Let us include the map method as follows:
<R> Lazy<R>map(Function<? super T, ? extends R> mapper) {
R r = mapper.apply(this.get());
return Lazy.<R>of(r);
}Even though the above compiles, the evaluation of mapper.apply(this.get()) is eager as we have not called the get() method yet.
jshell> Lazy<Integer> lazy = Lazy.<Integer>of(() -> foo())
lazy ==> Lazy@..
jshell> lazy.map(x -> x + 1)
foo evaluated
$.. ==> Lazy@..
To delay the evaluation, redefine map as
<R> Lazy<R>map(Function<? super T, ? extends R> mapper) {
Supplier<R> supplier = () -> mapper.apply(this.get());
return Lazy.<R>of(supplier);
}
jshell> Lazy<Integer> lazy = Lazy.<Integer>of(() -> foo())
lazy ==> Lazy@..
jshell> lazy.map(x -> x + 1)
$.. ==> Lazy@..
jshell> lazy.map(x -> x + 1).map(x -> x * 2)
$.. ==> Lazy@..
jshell> lazy.map(x -> x + 1).map(x -> x * 2).get()
foo evaluated
$.. ==> 0
jshell> lazy.map(x -> x + 1).map(x -> x * 2).get()
$.. ==> 0From the above, it is evident that the foo method does not
evaluate until the first get method is invoked, no matter
how many map precedes it.
Also, subsequent invocation of the get method will result in
the cache value being returned.
Let us study the lambda expression that was used in the map method,
<R> Lazy<R>map(Function<? super T, ? extends R> mapper) {
Supplier<R> supplier = () -> mapper.apply(this.get());
return Lazy.<R>of(supplier);
}
The lambda expression makes use of mapper and this.get() where mapper is the parameter (a local variable) of the map method, and this refers to the Lazy object where the map method was called.
The lambda expression is a local class (i.e. class defined in an enclosing method of an enclosing class). A local class captures (or makes a copy of) variables in the enclosing method, and also the reference to the enclosing class (more precisely, the object that is an instance of the enclosing class). We say that the lambda closes over the enclosing method and the enclosing class.

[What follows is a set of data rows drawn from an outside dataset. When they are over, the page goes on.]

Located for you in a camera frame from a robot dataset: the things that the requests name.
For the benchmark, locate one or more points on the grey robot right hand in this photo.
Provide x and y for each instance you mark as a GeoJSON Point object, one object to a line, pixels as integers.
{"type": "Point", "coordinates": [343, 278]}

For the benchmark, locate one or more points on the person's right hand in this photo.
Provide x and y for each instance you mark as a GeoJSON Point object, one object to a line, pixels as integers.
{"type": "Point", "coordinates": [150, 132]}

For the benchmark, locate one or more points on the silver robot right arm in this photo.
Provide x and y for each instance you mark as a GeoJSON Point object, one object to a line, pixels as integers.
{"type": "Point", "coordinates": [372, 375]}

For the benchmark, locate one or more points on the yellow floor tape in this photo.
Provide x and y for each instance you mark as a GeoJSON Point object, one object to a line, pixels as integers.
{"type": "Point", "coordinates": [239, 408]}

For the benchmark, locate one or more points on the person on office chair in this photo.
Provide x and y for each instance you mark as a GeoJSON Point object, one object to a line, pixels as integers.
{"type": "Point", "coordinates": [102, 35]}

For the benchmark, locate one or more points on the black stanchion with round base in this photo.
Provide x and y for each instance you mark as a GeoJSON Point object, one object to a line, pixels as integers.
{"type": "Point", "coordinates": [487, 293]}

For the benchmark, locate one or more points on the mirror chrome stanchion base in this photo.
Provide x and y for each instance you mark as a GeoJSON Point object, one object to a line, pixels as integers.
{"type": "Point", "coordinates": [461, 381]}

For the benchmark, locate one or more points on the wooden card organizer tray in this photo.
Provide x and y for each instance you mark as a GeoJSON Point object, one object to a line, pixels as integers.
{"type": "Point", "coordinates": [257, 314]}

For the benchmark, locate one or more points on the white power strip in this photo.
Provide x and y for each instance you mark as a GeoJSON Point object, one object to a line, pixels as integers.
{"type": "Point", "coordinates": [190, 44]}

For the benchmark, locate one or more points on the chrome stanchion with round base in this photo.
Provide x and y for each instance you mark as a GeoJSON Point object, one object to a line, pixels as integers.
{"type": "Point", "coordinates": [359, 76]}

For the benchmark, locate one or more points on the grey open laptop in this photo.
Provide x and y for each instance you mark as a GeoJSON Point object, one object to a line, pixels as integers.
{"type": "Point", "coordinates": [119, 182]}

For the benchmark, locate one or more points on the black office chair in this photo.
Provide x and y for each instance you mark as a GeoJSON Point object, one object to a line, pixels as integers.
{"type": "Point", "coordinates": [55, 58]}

This is the lambda closure.
In addition,
- variables of the enclosing method that are captured cannot be modified in the method; they need to be final or effectively final.
- reference to the enclosing class is captured using a
qualified this, e.g.
Lazy.this
<R> Lazy<R>map(Function<? super T, ? extends R> mapper) {
Supplier<R> supplier = () -> mapper.apply(Lazy.this.get());
return Lazy.<R>of(supplier);
}The captures are necessary because one may create a lambda to be returned from the method. For example,
jshell> class A {
...> private final int a;
...> A (int a) {
...> this.a = a;
...> }
...> Function<Integer,Integer> foo(int b) {
...> int c = 10;
...> return d -> a + b + c + d;
...> }
...> }
| created class A
jshell> new A(1).foo(2).apply(3)
$.. ==> 16Specially, new A(1).foo(2) will return a
Function<Integer,Integer>. This lambda expression is a
local class created in the foo method of class A.

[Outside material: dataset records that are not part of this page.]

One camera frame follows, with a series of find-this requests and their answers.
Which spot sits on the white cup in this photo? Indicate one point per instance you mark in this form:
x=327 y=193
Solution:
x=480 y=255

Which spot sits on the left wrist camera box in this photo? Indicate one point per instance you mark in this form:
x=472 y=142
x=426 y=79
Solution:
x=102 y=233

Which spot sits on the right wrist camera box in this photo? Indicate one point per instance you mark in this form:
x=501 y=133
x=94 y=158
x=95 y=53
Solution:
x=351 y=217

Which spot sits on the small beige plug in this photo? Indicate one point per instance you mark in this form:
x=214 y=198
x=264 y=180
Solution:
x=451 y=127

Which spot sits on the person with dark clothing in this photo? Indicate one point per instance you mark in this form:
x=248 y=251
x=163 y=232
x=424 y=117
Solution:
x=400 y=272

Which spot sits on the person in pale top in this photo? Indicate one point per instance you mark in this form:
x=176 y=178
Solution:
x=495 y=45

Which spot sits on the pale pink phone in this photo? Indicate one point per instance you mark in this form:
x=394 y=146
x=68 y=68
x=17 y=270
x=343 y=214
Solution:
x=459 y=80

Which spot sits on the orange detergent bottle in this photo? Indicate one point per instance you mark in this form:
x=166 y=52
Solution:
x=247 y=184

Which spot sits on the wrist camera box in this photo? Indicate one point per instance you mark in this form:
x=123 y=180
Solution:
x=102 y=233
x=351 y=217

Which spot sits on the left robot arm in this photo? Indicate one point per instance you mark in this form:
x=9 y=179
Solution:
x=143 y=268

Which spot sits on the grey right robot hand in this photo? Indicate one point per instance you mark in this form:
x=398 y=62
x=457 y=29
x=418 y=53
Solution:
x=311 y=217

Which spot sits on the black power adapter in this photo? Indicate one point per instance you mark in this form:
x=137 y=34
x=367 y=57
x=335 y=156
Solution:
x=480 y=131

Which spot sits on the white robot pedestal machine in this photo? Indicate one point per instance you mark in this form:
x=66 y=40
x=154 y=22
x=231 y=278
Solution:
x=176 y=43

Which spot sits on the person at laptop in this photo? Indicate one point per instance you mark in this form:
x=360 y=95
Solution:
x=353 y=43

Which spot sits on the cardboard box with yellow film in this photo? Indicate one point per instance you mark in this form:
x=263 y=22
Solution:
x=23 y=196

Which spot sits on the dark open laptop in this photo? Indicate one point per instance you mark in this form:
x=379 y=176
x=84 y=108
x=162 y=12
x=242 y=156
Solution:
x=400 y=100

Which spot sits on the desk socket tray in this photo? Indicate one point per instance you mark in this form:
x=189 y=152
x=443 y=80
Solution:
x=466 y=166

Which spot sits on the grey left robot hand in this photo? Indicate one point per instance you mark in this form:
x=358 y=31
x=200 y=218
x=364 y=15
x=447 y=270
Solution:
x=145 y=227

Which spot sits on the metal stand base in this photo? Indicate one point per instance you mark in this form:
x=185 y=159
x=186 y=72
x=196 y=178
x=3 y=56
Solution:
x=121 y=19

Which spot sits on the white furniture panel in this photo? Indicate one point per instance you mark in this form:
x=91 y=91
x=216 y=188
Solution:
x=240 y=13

Hence the lambda captures variables b and c from the foo
method and also A.this which refers to the new A(1)
object.
More importantly, as the foo method returns with the Function, the local variables
b and c no longer persist in (stack) memory.
Thankfully, due to the
capture, the Function still has a copy of these values.
We can then invoke the method apply(3) on the Function
which gives 16.
That is, a + b + c + d or more precisely this.a + b + c + d
(even more precisely A.this.a + b + c + d) evaluates to 1 + 2 + 10 + 3 = 16.

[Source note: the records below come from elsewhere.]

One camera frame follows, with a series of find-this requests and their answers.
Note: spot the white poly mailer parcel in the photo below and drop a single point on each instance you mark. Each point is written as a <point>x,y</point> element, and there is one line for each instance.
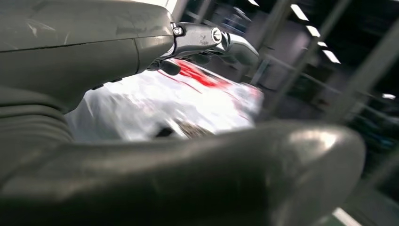
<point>149,106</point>

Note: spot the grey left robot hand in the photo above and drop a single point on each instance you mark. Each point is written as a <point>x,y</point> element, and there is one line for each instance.
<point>187,181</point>

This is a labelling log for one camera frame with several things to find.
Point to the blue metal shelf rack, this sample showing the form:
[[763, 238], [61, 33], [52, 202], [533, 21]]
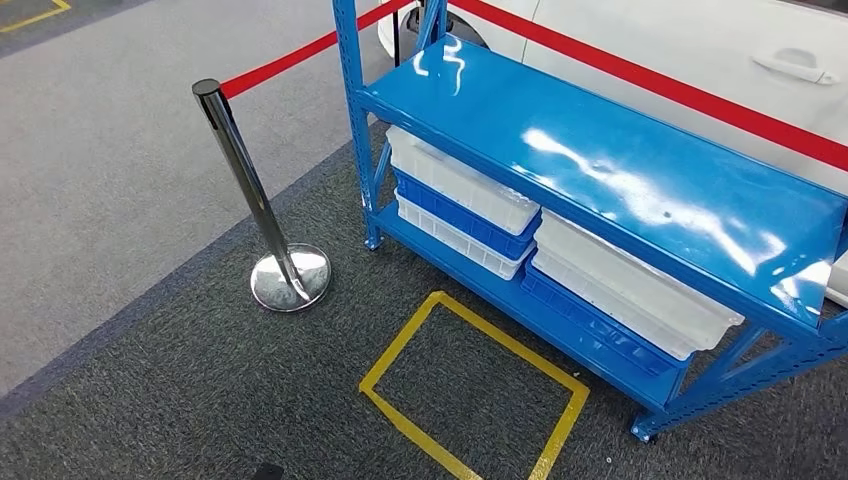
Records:
[[596, 166]]

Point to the white plastic crate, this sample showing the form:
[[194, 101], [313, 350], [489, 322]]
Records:
[[629, 291], [457, 242], [457, 179]]

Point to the yellow floor tape square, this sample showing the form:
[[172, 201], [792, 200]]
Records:
[[33, 18], [397, 361]]

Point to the chrome barrier stanchion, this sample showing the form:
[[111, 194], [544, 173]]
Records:
[[245, 172]]

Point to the black car wheel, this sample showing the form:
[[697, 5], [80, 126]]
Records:
[[464, 30]]

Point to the red barrier belt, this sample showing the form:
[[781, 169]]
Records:
[[662, 83]]

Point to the white car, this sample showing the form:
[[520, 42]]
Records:
[[662, 40]]

Try to reassign the values of b and c anywhere inside the
foo method and you will notice that it violates the
effectively final property.
So far we have looked at the lambda expression as a local
class.
An anonymous inner class is also a local class, and thus we can define the map method as follows:
<R> Lazy<R>map(Function<? super T, ? extends R> mapper) {
Supplier<R> supplier = new Supplier<R>() {
public R get() {
return mapper.apply(Lazy.this.get());
}
};
return Lazy.<R>of(supplier);
}In this case, replacing Lazy.this.get() with just this.get() (or get()) has different connotations.
While Lazy.this.get() invokes the get() method of the Lazy class, the latter will invoke the get() method of the Supplier which results in an infinite loop.
Try it out!
In a nutshell, defining a lambda expression is deemed safer as you will not need to worry about invoking its single abstract method. If you use anonymous inner classes, the explicit definition of the single abstract method exposes the method for possible invocation or misuse.